Exercise goal: For this exercise, restate word for word only the lines from the first line of the data to the line containing "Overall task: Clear".

╭─ Supplied records

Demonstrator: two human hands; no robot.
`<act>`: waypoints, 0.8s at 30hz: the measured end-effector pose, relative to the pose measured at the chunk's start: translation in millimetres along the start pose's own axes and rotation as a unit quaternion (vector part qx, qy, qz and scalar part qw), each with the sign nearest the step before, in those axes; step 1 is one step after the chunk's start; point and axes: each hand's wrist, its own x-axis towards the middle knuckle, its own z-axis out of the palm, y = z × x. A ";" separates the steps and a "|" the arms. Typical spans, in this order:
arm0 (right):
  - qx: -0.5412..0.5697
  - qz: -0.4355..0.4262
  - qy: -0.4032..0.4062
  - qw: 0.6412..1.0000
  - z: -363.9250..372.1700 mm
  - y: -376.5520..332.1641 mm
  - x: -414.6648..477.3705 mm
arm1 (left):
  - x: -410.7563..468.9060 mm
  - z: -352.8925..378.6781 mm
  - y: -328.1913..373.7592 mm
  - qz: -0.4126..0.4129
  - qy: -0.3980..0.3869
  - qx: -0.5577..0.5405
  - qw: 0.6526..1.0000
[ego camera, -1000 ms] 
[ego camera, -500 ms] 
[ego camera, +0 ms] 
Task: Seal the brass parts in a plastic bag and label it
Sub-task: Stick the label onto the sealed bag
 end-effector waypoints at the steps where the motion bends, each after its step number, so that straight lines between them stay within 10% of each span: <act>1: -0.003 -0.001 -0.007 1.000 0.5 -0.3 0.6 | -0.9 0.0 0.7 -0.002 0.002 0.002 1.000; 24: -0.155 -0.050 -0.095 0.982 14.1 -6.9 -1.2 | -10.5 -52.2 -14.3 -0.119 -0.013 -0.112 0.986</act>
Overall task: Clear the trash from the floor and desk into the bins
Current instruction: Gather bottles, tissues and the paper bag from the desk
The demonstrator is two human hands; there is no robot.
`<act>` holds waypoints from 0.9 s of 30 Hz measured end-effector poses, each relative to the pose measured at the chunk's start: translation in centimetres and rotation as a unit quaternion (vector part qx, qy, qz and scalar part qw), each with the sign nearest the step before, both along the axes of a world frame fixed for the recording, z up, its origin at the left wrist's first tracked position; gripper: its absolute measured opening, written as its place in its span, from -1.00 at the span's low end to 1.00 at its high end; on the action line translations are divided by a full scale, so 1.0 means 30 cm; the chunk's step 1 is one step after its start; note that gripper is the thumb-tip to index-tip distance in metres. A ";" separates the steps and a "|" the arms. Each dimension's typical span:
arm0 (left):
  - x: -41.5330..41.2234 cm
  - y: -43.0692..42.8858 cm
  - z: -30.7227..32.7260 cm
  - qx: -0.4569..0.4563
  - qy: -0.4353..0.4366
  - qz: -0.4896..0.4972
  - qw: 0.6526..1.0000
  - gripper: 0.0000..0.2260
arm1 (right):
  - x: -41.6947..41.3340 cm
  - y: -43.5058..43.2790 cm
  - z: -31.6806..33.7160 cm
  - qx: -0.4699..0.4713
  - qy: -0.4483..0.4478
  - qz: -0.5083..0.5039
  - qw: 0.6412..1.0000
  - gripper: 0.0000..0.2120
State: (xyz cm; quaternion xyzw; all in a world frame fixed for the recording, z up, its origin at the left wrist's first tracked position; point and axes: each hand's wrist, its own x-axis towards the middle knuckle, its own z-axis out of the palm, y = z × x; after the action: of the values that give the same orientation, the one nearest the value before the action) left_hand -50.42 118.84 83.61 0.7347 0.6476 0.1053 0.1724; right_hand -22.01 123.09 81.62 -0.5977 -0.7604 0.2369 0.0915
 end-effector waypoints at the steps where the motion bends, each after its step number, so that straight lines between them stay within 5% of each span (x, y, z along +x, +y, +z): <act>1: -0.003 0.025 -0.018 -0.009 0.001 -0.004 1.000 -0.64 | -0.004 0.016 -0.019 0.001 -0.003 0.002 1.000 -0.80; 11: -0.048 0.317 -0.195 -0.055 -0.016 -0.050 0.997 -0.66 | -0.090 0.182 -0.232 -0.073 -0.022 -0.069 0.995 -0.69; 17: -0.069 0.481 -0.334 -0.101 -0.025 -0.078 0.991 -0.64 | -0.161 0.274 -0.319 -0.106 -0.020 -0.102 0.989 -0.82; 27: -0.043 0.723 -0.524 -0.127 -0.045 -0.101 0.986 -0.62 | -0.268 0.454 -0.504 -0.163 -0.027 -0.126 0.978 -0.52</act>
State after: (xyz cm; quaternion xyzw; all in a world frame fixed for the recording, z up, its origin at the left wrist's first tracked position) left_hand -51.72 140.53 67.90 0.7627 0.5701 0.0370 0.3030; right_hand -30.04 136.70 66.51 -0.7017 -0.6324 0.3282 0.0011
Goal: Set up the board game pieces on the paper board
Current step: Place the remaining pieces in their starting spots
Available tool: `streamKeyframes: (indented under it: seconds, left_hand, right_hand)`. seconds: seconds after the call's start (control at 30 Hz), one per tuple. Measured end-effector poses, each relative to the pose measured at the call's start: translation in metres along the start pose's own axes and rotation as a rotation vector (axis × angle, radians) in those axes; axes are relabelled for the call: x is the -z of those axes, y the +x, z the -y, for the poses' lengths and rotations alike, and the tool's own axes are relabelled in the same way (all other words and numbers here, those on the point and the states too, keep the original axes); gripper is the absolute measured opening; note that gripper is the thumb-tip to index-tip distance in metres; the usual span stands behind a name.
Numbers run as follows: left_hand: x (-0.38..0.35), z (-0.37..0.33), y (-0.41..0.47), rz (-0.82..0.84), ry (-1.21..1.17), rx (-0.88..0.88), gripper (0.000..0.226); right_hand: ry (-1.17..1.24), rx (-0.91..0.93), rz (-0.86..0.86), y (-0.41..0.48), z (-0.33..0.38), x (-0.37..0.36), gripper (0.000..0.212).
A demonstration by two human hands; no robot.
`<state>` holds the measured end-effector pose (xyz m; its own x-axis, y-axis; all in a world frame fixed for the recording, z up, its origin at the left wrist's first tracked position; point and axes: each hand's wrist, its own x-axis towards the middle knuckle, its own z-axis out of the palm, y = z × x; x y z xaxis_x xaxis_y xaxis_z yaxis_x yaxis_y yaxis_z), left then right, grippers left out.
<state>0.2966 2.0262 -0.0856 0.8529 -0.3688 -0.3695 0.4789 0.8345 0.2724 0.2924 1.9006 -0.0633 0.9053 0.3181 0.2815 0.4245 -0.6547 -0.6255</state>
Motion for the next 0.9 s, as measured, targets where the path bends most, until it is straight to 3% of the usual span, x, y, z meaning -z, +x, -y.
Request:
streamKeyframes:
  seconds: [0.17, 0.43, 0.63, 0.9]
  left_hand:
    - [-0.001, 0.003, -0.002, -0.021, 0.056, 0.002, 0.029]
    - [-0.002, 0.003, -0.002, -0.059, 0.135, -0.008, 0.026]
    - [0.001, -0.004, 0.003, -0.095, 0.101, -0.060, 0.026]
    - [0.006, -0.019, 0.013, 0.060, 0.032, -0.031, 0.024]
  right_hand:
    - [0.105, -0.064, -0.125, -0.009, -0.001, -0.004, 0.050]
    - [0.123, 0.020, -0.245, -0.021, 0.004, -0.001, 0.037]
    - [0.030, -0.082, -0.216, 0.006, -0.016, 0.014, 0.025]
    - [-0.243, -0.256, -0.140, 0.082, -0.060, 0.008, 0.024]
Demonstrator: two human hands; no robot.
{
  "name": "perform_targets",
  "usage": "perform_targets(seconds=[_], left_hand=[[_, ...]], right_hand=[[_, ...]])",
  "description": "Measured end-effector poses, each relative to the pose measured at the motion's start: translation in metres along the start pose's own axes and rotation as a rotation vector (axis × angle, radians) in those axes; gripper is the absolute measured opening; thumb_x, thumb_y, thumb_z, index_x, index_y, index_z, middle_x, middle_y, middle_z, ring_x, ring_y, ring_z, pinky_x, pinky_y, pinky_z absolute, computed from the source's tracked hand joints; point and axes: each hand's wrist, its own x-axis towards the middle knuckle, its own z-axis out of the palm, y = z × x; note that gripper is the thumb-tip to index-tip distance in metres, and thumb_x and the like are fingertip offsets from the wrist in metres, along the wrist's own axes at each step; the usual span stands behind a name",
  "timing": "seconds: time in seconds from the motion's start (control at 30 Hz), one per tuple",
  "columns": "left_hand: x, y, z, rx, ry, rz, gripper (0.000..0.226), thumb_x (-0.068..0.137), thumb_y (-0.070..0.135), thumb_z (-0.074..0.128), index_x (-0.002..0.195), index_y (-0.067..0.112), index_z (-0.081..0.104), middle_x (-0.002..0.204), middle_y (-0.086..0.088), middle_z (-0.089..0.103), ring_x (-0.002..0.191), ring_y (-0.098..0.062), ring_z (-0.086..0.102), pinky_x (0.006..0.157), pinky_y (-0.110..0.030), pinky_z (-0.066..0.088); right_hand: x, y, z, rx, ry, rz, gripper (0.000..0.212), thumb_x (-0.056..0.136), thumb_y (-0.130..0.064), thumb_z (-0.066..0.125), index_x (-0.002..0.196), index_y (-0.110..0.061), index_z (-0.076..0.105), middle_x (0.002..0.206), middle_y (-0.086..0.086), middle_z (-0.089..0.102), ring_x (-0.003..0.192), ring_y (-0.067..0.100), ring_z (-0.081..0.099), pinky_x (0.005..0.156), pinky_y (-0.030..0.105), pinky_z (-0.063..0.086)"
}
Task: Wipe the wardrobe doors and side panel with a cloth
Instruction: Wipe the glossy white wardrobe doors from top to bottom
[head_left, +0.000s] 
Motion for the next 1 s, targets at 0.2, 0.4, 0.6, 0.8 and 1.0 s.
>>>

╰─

Exercise output:
Demonstrator: two human hands; no robot.
`<act>`: waypoints, 0.8s at 30hz: the measured end-effector pose, relative to the pose measured at the chunk's start: translation in millimetres along the start pose's own axes and rotation as a unit quaternion (vector part qx, qy, qz and scalar part qw), each with the sign nearest the step before, in those axes; step 1 is one step after the chunk's start; point and axes: each hand's wrist, its own x-axis towards the middle knuckle, its own z-axis out of the palm, y = z × x. A ";" separates the steps and a "|" the arms. Typical spans, in this order:
arm0 (right):
  - qx: -0.5412..0.5697
  - qz: -0.4355..0.4262
  - qy: -0.4032..0.4062
  - qw: 0.6412..1.0000
  - z: -363.9250..372.1700 mm
  - y: -376.5520..332.1641 mm
  - x: -414.6648..477.3705 mm
arm1 (left):
  - x: -410.7563..468.9060 mm
  - z: -352.8925..378.6781 mm
  - y: -328.1913..373.7592 mm
  - qz: -0.4126..0.4129
  - qy: -0.3980..0.3869
  - qx: -0.5577..0.5405
  - qw: 0.6526..1.0000
[ego camera, -1000 ms] 
[ego camera, -500 ms] 
[ego camera, +0 ms] 
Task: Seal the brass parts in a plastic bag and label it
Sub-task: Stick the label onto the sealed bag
 end-effector waypoints at the steps where the motion bends, each after its step number, so that straight lines between them stay within 10% of each span: <act>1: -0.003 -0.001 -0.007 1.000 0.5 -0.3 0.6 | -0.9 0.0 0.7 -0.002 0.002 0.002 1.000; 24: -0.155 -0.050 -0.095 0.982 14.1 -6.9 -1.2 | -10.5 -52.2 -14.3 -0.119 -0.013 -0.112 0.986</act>
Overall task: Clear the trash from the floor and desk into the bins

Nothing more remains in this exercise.